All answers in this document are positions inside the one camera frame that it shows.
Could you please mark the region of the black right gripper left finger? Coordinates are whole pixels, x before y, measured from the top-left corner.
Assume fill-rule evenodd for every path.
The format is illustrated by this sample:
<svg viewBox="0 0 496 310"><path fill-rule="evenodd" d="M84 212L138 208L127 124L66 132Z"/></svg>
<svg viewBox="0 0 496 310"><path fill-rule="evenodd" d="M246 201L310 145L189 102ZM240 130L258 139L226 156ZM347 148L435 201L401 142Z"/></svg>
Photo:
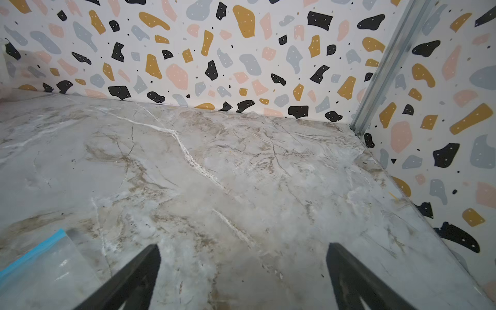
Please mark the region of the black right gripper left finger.
<svg viewBox="0 0 496 310"><path fill-rule="evenodd" d="M160 264L158 246L148 245L76 309L148 309Z"/></svg>

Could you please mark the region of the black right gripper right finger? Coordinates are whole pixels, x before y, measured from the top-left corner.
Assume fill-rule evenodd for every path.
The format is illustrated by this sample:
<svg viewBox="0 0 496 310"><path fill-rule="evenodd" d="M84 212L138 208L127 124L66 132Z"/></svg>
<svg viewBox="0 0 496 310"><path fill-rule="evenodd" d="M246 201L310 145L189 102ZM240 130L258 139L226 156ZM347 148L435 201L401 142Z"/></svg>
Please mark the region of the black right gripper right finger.
<svg viewBox="0 0 496 310"><path fill-rule="evenodd" d="M339 309L413 309L339 243L330 243L326 265Z"/></svg>

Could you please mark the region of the clear zip top bag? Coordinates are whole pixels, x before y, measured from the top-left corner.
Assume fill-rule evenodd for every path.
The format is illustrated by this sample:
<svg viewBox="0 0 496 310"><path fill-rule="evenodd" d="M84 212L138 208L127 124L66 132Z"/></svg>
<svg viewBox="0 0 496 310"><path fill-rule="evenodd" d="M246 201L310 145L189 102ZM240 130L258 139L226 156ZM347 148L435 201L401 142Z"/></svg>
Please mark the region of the clear zip top bag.
<svg viewBox="0 0 496 310"><path fill-rule="evenodd" d="M101 285L59 230L1 271L1 309L74 309Z"/></svg>

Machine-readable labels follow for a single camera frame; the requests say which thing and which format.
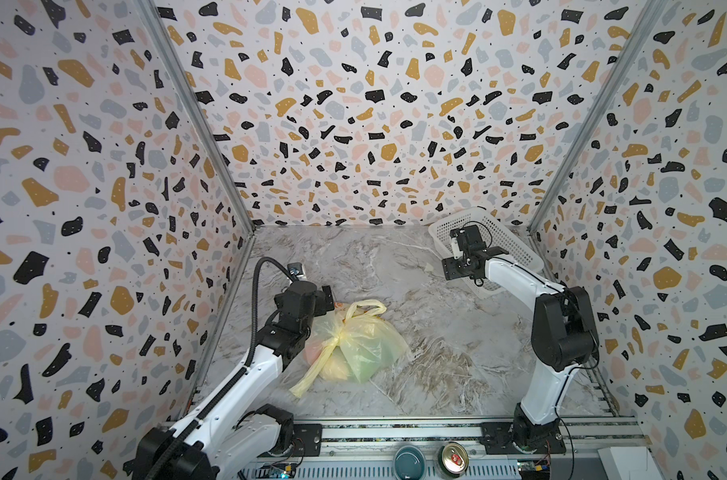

****************************************

Task statement
Omit the pictures and repeat the rest of the listing verbatim.

Exercise output
All answers in this document are positions inside the one camera frame that it shows.
Could you please mark the region of the black right gripper left finger? Coordinates are whole pixels, x before y, measured from the top-left corner.
Assume fill-rule evenodd for every path.
The format is illustrated by this sample:
<svg viewBox="0 0 496 310"><path fill-rule="evenodd" d="M84 212L138 208L127 124L66 132Z"/></svg>
<svg viewBox="0 0 496 310"><path fill-rule="evenodd" d="M246 201L310 145L189 102ZM240 130L258 139L226 156ZM347 148L435 201L401 142Z"/></svg>
Photo:
Please mark the region of the black right gripper left finger.
<svg viewBox="0 0 496 310"><path fill-rule="evenodd" d="M160 264L158 246L148 245L76 309L148 309Z"/></svg>

Could you please mark the region of the black right gripper right finger? Coordinates are whole pixels, x before y, measured from the top-left corner.
Assume fill-rule evenodd for every path.
The format is illustrated by this sample:
<svg viewBox="0 0 496 310"><path fill-rule="evenodd" d="M84 212L138 208L127 124L66 132Z"/></svg>
<svg viewBox="0 0 496 310"><path fill-rule="evenodd" d="M246 201L310 145L189 102ZM240 130L258 139L226 156ZM347 148L435 201L401 142Z"/></svg>
Please mark the region of the black right gripper right finger.
<svg viewBox="0 0 496 310"><path fill-rule="evenodd" d="M339 309L413 309L339 243L330 243L326 265Z"/></svg>

Could you please mark the region of the clear zip top bag? Coordinates are whole pixels, x before y, measured from the top-left corner.
Assume fill-rule evenodd for every path.
The format is illustrated by this sample:
<svg viewBox="0 0 496 310"><path fill-rule="evenodd" d="M84 212L138 208L127 124L66 132Z"/></svg>
<svg viewBox="0 0 496 310"><path fill-rule="evenodd" d="M246 201L310 145L189 102ZM240 130L258 139L226 156ZM347 148L435 201L401 142Z"/></svg>
Please mark the region of the clear zip top bag.
<svg viewBox="0 0 496 310"><path fill-rule="evenodd" d="M101 285L59 230L1 271L1 309L74 309Z"/></svg>

Machine-readable labels follow for a single camera frame; the requests say which thing and which format.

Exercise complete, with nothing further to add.